Gender, Participation and Silence in the Language Classroom

Gender, Participation and Silence in the Language Classroom
Author: A. Jule
Publisher: Springer
Total Pages: 185
Release: 2003-12-18
Genre: Education
ISBN: 0230596622

Download Gender, Participation and Silence in the Language Classroom Book in PDF, ePub and Kindle

In this first-hand study of the relationship of gender, ethnicity and the participation of children within an English-language teaching classroom, Julé re-assesses Lacan's approach to belonging with other theoretical approaches to gender and language, making use of case-study methods. She asks key questions: Are there observable tendencies in the way that boys and girls receive and use talk in the classroom? How might such tendencies be constructed or encouraged within an ESL classroom, where gender and ethnicity intersect in particular ways?

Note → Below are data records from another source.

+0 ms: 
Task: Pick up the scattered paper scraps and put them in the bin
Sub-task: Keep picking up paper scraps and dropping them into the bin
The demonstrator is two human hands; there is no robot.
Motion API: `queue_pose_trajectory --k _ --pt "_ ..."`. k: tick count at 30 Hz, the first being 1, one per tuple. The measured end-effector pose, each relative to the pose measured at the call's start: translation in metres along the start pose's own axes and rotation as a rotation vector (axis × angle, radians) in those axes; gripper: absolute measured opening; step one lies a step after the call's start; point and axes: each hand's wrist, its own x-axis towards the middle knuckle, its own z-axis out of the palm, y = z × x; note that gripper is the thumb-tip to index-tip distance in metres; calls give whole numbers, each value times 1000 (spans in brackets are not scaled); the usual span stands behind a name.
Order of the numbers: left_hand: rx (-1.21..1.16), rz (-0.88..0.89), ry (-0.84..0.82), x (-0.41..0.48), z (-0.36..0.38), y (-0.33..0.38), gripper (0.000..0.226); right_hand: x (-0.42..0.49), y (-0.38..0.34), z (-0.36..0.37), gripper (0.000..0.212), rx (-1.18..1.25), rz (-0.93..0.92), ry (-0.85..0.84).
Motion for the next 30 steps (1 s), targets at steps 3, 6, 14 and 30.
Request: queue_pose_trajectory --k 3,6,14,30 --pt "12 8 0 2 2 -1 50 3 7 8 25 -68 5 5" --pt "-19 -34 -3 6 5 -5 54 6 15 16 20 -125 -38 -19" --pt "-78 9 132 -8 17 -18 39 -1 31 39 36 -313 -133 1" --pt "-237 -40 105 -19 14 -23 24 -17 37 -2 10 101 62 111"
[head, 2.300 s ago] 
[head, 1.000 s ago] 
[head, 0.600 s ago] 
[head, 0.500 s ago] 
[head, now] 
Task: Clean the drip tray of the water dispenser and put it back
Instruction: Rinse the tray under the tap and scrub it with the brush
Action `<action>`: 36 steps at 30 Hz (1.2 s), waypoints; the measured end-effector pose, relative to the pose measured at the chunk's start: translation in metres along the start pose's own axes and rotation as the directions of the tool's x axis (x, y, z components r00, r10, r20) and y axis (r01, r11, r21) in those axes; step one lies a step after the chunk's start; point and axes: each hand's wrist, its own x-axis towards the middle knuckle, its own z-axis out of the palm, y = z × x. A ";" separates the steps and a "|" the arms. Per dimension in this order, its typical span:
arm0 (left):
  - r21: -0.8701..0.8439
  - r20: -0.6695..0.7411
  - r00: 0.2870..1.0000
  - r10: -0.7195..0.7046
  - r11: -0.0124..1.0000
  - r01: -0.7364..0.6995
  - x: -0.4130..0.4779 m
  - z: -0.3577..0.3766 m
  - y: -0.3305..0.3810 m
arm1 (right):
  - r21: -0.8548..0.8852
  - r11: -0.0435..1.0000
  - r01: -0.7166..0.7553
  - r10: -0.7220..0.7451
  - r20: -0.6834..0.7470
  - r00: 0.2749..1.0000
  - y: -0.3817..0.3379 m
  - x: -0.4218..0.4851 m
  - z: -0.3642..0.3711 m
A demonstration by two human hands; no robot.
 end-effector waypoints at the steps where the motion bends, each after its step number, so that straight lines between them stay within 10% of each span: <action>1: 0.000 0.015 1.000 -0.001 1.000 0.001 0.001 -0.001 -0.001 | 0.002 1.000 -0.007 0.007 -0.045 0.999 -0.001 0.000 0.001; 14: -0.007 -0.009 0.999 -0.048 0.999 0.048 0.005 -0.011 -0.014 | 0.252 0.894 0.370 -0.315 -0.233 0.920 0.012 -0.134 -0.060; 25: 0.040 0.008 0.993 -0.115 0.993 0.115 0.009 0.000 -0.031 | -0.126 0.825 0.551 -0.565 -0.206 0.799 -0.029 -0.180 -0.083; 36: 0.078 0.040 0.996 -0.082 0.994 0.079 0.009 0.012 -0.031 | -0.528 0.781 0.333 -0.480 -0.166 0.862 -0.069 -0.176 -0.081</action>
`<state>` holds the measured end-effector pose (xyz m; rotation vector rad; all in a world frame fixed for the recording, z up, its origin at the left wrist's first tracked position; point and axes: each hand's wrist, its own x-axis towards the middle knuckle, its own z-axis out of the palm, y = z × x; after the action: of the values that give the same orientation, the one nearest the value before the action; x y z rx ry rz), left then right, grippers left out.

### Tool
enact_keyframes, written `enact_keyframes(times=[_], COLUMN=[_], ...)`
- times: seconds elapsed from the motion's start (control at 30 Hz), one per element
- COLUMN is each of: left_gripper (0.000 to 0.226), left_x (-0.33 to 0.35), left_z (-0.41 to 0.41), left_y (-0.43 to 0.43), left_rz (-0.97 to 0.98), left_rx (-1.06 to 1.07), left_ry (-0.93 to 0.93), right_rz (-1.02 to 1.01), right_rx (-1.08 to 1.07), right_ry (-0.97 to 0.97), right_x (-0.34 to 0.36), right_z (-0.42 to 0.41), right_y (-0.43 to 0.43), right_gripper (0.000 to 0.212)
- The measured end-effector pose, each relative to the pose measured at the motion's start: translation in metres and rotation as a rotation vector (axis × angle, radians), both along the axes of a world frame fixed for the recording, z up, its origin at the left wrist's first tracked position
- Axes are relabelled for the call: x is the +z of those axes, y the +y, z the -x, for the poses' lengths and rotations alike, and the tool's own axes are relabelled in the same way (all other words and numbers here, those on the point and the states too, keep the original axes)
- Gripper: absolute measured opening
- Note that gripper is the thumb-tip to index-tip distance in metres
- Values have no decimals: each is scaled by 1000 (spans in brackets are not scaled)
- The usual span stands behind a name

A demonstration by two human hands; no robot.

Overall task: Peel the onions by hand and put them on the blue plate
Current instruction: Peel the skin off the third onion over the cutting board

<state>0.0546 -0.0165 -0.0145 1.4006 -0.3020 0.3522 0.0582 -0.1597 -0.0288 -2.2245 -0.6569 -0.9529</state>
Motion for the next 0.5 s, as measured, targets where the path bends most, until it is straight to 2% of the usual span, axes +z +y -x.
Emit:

A Teacher's Guide to Mentor Texts, 6-12

A Teacher's Guide to Mentor Texts, 6-12
Author: Allison Marchetti
Publisher: Heinemann Educational Books
Total Pages: 136
Release: 2021
Genre: Education
ISBN: 9780325120034

Download A Teacher's Guide to Mentor Texts, 6-12 Book in PDF, ePub and Kindle

"This book is a practical guide to using mentor texts in the teaching of writing in middle and high school classrooms"--


Silence

Silence
Author: Carolyn Elaine O'Keeffe
Publisher:
Total Pages: 386
Release: 1991
Genre: Silence
ISBN:

Download Silence Book in PDF, ePub and Kindle


Between Speaking and Silence

Between Speaking and Silence
Author: Mary M. Reda
Publisher: State University of New York Press
Total Pages: 231
Release: 2009-01-28
Genre: Education
ISBN: 0791493717

Download Between Speaking and Silence Book in PDF, ePub and Kindle

Why are students silent? Using written reflections and interviews, Mary M. Reda examines students' perceptions of speaking and being silent in a first-year composition classroom, and explores how their teachers, classroom relationships, and their own sense of identity shape their decisions to speak or be silent. By challenging many firmly held beliefs about those quiet students in the back of the classroom, Between Speaking and Silence offers the new vision that silence is not necessarily problematic.